Hoy, sin querer, miré mi biblioteca de Steam ordenada por 'Último juego'. ¿Y sabéis qué hay arriba del todo? ¿Mis relajantes simuladores de granja? ¿Mis épicos RPG de fantasía? No. Es solo un muro sólido de esos juegos 'gooner' que emito en las malas noches. Esos con modelos low-poly cutres y agresivamente calientes, y una interfaz que parece programada por un mapache desesperado. La clase de juego en la que solo haces clic una y otra vez en una imagen de baja resolución de una polla hasta que aparece un JPEG de un coño. Y yo soy la reina de este dominio.

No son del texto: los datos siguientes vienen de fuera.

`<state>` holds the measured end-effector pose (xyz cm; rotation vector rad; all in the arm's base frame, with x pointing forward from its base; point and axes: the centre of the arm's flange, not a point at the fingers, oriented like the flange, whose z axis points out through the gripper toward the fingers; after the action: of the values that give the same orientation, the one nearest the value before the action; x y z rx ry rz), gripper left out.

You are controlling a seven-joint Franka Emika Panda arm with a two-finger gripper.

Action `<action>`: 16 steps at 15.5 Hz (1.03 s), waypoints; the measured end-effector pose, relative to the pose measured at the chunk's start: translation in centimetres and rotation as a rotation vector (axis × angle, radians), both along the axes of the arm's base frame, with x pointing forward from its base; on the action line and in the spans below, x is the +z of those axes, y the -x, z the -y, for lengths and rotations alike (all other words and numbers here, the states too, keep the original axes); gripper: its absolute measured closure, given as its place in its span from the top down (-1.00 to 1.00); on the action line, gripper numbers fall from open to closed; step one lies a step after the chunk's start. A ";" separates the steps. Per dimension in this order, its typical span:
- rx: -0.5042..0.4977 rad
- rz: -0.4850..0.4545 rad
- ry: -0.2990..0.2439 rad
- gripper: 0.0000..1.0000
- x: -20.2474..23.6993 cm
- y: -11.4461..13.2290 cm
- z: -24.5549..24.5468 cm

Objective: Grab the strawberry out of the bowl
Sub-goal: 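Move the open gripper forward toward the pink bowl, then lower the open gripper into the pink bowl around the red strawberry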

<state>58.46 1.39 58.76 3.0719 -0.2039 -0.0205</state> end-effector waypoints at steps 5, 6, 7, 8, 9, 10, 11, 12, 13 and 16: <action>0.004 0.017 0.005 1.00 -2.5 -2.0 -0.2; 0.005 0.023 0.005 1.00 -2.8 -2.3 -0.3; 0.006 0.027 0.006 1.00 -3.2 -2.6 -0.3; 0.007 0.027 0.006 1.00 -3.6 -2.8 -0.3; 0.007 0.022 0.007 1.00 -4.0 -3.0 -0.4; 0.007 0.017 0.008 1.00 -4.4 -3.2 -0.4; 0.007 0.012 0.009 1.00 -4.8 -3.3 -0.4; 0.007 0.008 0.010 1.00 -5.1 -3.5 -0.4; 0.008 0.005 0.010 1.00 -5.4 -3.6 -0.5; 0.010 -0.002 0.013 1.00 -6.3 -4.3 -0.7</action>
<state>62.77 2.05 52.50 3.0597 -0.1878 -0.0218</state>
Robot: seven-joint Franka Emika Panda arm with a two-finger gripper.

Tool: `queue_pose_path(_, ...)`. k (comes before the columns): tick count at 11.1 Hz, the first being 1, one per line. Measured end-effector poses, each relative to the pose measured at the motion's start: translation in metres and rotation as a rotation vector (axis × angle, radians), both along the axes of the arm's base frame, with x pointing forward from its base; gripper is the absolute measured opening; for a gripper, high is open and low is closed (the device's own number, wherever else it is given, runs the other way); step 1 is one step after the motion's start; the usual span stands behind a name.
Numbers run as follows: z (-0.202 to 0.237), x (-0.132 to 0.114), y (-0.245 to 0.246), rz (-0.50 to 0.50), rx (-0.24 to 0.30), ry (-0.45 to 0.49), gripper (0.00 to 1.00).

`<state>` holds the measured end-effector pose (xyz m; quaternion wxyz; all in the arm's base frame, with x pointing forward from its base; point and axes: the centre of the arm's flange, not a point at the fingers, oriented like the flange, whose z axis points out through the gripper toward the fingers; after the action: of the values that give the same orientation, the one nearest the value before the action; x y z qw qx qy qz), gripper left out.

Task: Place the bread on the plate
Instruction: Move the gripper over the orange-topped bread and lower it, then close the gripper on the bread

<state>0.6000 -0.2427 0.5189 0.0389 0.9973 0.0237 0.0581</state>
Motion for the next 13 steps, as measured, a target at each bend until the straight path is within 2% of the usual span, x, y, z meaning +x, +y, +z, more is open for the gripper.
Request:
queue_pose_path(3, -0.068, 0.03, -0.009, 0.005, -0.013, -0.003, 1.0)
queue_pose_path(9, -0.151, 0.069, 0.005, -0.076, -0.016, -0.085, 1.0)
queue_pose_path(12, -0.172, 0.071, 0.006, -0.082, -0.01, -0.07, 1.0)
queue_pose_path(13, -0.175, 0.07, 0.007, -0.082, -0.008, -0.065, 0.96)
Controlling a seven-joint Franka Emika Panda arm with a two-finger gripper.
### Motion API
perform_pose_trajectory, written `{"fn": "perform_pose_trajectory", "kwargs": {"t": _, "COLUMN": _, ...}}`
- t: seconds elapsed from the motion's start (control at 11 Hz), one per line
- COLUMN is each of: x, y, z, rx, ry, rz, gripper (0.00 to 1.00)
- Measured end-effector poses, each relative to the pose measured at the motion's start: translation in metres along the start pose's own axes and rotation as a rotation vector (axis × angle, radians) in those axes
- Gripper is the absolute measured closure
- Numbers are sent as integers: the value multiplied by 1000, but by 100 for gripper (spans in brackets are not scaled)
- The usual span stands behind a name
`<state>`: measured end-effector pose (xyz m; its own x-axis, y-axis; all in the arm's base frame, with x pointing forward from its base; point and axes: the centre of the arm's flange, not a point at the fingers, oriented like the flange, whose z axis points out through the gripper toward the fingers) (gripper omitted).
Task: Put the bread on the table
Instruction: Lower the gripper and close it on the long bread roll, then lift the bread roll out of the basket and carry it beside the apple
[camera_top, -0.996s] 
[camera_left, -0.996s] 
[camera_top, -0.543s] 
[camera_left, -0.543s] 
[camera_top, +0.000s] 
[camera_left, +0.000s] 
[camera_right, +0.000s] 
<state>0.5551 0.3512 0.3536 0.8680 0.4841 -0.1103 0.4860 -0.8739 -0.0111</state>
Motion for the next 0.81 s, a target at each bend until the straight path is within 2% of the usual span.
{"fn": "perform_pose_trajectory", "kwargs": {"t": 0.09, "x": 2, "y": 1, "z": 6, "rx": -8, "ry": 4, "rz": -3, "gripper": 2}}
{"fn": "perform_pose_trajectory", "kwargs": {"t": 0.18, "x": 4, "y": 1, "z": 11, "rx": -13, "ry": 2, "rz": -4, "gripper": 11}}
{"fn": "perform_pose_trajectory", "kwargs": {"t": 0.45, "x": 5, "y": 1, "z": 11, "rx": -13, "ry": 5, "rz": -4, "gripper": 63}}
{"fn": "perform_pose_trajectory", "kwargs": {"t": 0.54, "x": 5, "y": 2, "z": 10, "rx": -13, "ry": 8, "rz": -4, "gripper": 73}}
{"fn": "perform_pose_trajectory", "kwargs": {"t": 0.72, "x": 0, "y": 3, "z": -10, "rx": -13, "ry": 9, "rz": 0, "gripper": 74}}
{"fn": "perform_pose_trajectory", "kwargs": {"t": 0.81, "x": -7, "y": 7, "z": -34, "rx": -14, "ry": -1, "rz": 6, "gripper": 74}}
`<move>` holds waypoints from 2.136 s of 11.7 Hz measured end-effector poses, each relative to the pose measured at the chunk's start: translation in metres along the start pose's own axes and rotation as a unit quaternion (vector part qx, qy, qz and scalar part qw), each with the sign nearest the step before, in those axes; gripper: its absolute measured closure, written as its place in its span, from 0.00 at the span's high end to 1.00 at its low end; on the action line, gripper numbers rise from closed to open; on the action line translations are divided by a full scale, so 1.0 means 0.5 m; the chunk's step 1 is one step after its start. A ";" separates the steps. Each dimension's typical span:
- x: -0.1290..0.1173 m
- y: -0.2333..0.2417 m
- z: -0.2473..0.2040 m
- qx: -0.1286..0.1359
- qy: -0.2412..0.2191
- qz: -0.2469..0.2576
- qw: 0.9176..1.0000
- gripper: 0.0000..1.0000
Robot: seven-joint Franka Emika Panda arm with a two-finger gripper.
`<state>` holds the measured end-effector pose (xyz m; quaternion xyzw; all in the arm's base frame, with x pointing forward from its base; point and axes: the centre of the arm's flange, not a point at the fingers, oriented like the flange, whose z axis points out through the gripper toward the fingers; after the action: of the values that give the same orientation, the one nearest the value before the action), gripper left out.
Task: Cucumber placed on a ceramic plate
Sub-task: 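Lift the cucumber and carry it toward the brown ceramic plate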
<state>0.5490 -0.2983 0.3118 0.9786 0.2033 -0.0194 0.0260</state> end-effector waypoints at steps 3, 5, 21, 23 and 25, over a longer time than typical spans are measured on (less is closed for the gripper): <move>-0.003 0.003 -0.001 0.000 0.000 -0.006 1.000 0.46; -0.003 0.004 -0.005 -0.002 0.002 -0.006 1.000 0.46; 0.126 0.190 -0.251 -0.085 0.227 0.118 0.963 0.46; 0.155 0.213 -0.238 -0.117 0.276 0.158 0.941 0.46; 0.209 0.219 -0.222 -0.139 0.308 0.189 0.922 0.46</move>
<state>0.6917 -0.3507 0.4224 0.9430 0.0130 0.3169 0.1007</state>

A veces me golpea la idea de que este es mi legado. No un título, no una carrera, ni siquiera un piso limpio. Son horas y horas de mi vida registradas en una carpeta llamada 'Juegos Porno Asset Flip'. Mi chat se ríe cuando grito por la física de una teta que se mueve a través de una pared sólida. Yo también me río. Pero luego termina el directo, la pantalla se pone negra, y solo estoy yo en el silencio, preguntándome si esto será todo lo que mi intimidad será alguna vez — pixelada, transaccional, y para una audiencia.
No me malinterpretéis, no estoy triste. Solo... observando. Y quizás un poco hambrienta. Mi compañero de piso dejó media pizza en la nevera. Esa es una conexión más tangible con la realidad, de todos modos. Voy a reclamar mi tributo ahora.